Louis Harris

Personal information
- Born: April 1896 Hull, England
- Died: March 1975 (aged 78)

Playing information
- Position: Wing
Club
| Years | Team | Pld | T | G | FG | P |
| 1920–28 | Hull Kingston Rovers | 254 | 77 | 1 | 0 | 233 |

Coaching information
Club
| Years | Team | Gms | W | D | L | W% |
|  | Hull Kingston Rovers | 0 | 0 | 0 | 0 |  |
- As of 11 May 2021

= Louis Harris (rugby league) =

English rugby league footballer

Louis Harris MBE (1896–1975) was an English rugby league footballer.

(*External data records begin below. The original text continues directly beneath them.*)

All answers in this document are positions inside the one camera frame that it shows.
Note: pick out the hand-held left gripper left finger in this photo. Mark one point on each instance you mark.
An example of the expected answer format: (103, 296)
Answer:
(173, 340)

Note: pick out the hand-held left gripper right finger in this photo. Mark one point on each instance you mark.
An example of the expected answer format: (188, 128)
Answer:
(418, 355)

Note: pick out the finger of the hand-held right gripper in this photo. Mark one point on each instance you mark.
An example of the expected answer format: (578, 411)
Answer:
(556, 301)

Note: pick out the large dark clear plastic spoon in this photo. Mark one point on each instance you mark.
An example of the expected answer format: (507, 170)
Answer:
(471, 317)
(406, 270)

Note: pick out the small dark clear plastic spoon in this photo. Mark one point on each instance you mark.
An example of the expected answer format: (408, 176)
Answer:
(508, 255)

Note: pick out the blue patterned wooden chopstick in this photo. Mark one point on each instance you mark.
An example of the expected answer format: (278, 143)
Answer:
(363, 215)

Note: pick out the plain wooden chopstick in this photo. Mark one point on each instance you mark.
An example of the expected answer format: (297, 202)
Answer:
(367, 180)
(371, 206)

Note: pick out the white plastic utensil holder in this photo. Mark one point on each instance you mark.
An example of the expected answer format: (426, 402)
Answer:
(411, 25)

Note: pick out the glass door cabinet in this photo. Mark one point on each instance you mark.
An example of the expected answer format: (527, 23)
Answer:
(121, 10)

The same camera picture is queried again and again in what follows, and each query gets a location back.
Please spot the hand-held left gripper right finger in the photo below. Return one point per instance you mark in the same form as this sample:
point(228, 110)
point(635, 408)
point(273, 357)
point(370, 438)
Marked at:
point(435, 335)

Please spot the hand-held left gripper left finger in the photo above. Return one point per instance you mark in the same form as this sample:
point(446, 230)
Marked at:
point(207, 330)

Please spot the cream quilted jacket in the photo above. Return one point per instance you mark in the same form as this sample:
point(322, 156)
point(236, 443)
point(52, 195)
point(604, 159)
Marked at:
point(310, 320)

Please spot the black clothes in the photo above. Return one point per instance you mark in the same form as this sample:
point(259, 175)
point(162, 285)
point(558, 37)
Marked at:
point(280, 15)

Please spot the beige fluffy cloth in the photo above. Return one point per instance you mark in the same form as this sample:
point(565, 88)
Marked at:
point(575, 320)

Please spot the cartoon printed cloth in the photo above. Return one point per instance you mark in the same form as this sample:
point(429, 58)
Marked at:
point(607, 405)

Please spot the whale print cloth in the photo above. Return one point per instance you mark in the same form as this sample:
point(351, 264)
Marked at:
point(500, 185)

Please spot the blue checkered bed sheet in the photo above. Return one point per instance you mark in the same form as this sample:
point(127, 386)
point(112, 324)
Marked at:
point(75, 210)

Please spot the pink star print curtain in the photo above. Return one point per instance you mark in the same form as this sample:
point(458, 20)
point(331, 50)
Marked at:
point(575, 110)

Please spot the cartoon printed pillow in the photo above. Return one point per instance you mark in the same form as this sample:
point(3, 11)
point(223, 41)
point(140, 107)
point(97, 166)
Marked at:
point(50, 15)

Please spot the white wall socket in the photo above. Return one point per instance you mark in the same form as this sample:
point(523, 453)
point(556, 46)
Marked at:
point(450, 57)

Harris played 255-matches and scored 76-tries, and 1-conversion for 230-points for Hull Kingston Rovers, including in the Challenge Cup in 1925, and were Northern Rugby Football Union champions in 1921 and 1923. He played 1919-1929 for Rovers, and was later a club coach and advisor, and a boardroom Director.

Harris was awarded MBE in 1969 for work with the Great War Trust. He was Jewish. The Jews were the first significant minority group to play rugby in Britain.

== Challenge Cup Final appearances ==
Lewis Harris played on the in Hull Kingston Rovers' 3–16 defeat by Oldham in the 1924–25 Challenge Cup Final during the 1924–25 season at Headingley, Leeds on Saturday 25 April 1925, in front of a crowd of 28,335.